Perhaps, as I suggested to Chicago Blackhawks GM Stan Bowman last Wednesday, the fact that nobody seems to believe him when he says he's not big-game hunting this year at the trade deadline is a testament to his past aggressiveness.
Bowman added rentals Antoine Vermette and Kimmo Timonen before the 2015 trade deadline en route to Chicago's third Stanley Cup this decade, and was equally eager last year, when he brought in Andrew Ladd, Tomas Fleischmann and Dale Weise -- although obviously with less success, as the Blackhawks exited the playoffs in the first round.
But, as Bowman himself points out, the Blackhawks weren't quite as busy at the 2013 trade deadline (Michal Handzus was Chicago's most notable addition) but still went on to win the Cup that June. While some fans and media members have pondered the value of the Blackhawks going after the likes of pending unrestricted free agents Patrick Sharp or Martin Hanzal, among others, Bowman doesn't seem inclined to try to scoop up the bigger names out there this year.
I asked Bowman about his appetite for going after a big-name rental. Is he game?
"No, I don't think so," Bowman said from Stockholm, where he was scouting last week. "I'm not saying 100 per cent we're not going to make a trade, but I'm not expecting to make a significant trade."
Could that change between now and March 1?
"Yeah, anything can happen," Bowman added. "But we've had [internal] meetings and that's not our focus at all as we get ready for the trade deadline."
Part of that is because of the salary cap. The Blackhawks don't have as much room as they did the last two years. And part of it is because Bowman doesn't want to deal away a key part of his current roster.
As I noted last week, Arizona Coyotes GM John Chayka (who took in his second Blackhawks game within a week last Wednesday night) might very well want to acquire one of Chicago's young forwards. He has pieces to auction off in Arizona.
But again, Bowman doesn't seem compelled to do so for a costly rental, nor does he seem that interested in dealing away any of his current young players.
I'm guessing that if there's a medium-to-low-end forward available for the right price, Bowman would look at him before the March 1 deadline. If I were in his shoes, one guy I would inquire about once the Dallas Stars decide to sell, is pending UFA Patrick Eaves. The 32-year-old forward has flown under the radar but is having a fantastic year (35 points, including 21 goals). The best part is his $1 million cap hit, which would be easier for the Blackhawks to swallow. Whatever the case, perhaps that kind of player (a versatile guy with a smaller cap hit) would make sense for Chicago.
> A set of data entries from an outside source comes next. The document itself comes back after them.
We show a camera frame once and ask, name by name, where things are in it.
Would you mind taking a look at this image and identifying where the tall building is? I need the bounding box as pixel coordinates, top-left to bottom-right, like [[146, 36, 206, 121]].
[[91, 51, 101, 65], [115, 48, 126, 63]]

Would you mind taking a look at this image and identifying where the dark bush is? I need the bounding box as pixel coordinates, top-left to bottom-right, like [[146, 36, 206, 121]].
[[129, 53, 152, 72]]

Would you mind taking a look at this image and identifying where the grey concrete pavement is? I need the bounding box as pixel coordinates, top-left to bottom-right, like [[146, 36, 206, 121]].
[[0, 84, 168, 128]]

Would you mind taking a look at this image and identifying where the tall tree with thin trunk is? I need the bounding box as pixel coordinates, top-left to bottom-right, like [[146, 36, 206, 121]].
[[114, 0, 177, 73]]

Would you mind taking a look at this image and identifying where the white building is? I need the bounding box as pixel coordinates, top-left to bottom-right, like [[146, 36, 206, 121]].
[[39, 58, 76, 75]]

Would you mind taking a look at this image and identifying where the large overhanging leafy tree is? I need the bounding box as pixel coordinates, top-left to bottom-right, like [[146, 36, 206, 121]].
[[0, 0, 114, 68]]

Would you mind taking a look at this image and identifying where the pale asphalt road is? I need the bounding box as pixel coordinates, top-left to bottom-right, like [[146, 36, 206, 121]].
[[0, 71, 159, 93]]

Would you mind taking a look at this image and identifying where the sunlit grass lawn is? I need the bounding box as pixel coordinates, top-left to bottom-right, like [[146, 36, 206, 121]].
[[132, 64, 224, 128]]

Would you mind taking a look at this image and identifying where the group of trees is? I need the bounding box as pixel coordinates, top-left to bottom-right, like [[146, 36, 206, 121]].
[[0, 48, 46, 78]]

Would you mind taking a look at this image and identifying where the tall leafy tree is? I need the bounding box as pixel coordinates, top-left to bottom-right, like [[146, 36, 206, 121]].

But the notion that the Blackhawks only have so much time left in their window to win and should throw everything at this deadline again to help that cause? Bowman doesn't buy that narrative.
"There's this myth that you have to make a big acquisition or else you're not trying to win. I think that's just a fallacy," said Bowman, pointing to several recent Cup winners, such as the Pittsburgh Penguins, who didn't add any big names at the deadline. "If you don't make one, it doesn't mean you don't want to win. It just means that it wasn't the right situation for a variety of reasons. It could be that you think the available players won't make much of an impact. It could be that the price you have to pay is too high. It could be that you can't afford it with your cap situation. It could be that adding a new player is not easy, chemistry-wise. Trying to find minutes for a significant player sounds easy, but it might upset the rhythm of your team that's been together 60 games. So there's a lot of reasons why it doesn't make sense -- just like in some instances it certainly does make sense."
And make no mistake: Just because he might not make a big acquisition doesn't mean Bowman isn't all in.
"We're trying to win the Cup this year, absolutely, but it's not predicated upon a rental," said Bowman. "So I think that narrative is just false."
Bowman is wise to be careful with his higher-end, future assets. Given how well some of the franchise's prospects are looking in junior and elsewhere this season, there's certainly a chance that he'll be able to replenish his NHL roster over the coming years without dipping too much in the standings. But you need high draft picks to keep doing that.
So there's a balance, to be sure. Like I said, I think if there's a medium-cost forward he can add, he might do it. Another factor? The Western Conference is as wide open as it's been in a long, long time.
"The landscape is much different this year in the West," said Bowman. "There isn't one dominant team we're trying to catch and trying to game plan for [in terms of the trade deadline].
"Looking at the West, there are very good teams -- San Jose, Anaheim, Minnesota, those three teams off the top of my head, and then Edmonton is coming this year, as well as Nashville, St. Louis. So there's a lot of good teams, but we're right there too. So for that reason, there's not this absolute incentive that we have to go get a big-name rental."
Keep in mind that it was Patrick Kane's long-term injury back in 2014-15 that gave Chicago the cap space to add Vermette and Timonen, as Kane didn't return until the start of the playoffs. It's a lovely little CBA loophole.
Barring a significant injury to a key player in the coming weeks, that kind of cap space won't be there this time around.
Will Bowman add? Probably. But perhaps not at the level Blackhawks fans are used to seeing.